Doxorubicin, a Cytotoxic Anthracycline Antibiotic, is an Anti-Cancer Chemotherapy Agent

Topoisomerase I and II are essential enzymes in the regulation of DNA topology and super coiling. They are crucial for transcription and replication. Topoisomerase I (topo I) breaks one of the DNA strands. The enzyme relegates the break to restore the DNA with an altered linking number. The only topo I inhibitors to have undergone clinical trials as antitumor drugs are camptothecin and its structural derivatives. Topo II is an enzyme that catalyzes changes in the topology of DNA via a mechanism that involves the transient double-strand breaking and rejoining of phosphodiester bonds. This enzyme plays several key roles in DNA metabolism and chromosome structure, and it is the primary molecular target for a number of potent anticancer drugs such as etoposide. Topo II inhibitors are widely used as antitumor agents. Doxorubicin is a potent human DNA topoisomerase I and topoisomerase II inhibitor.

Doxorubicin, an antibiotic and an anti-cancer chemotherapy agent, inhibits DNA topo I and topo II.

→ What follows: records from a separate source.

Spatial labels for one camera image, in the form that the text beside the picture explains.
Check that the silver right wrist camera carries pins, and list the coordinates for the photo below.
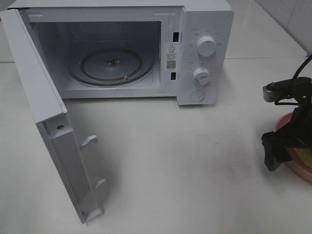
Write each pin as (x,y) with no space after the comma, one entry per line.
(289,92)

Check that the glass microwave turntable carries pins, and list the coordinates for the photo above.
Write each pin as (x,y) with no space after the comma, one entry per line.
(110,67)

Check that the upper white power knob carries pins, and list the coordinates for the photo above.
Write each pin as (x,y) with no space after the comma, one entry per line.
(206,45)

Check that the lower white timer knob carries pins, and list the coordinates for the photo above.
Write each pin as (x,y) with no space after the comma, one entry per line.
(201,76)

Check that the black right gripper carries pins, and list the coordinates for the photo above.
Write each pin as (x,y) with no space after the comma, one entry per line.
(276,144)

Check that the round white door button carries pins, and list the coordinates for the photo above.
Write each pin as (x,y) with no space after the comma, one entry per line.
(197,95)

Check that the white microwave oven body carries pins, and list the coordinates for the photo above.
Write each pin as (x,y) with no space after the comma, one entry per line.
(167,28)

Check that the sandwich with lettuce and cheese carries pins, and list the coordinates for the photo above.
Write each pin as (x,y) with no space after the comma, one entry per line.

It is a cytotoxic anthracycline antibiotic. Doxorubicin is an anti-cancer chemotherapy agent. Moreover, it is a potent human DNA Topo I and Topo II inhibitor with IC50s of 0.8 μM and 2.67 μM, respectively. Doxorubicin also reduces basal phosphorylation of AMPK and its downstream target acetyl-CoA carboxylase. It also induces apoptosis and autophagy. In addition, it decreases the viability of MCF-10F, MCF-7 and MDA-MB-231 cells in a time- and dose-dependent manner. Doxorubicin also results in Hct-116 human colon carcinoma cells reduction in G0/G1 phase and accumulation in G2 phase. Furthermore, Doxorubicin induces apoptosis by upregulating Bax, caspase-8, and caspase-3 and downregulation of Bcl-2 protein expression.

In summary, anthracycline antibiotic Doxorubicin belongs among the most important antineoplastic agent used in cancer therapy. Doxorubicin activated apoptosis by inducing proteolytic processing of Bcl-2 family, caspases and simultaneously decreased oxidative stress by influencing ROS damage in MCF-7 and MDA-MB-231 cell lines.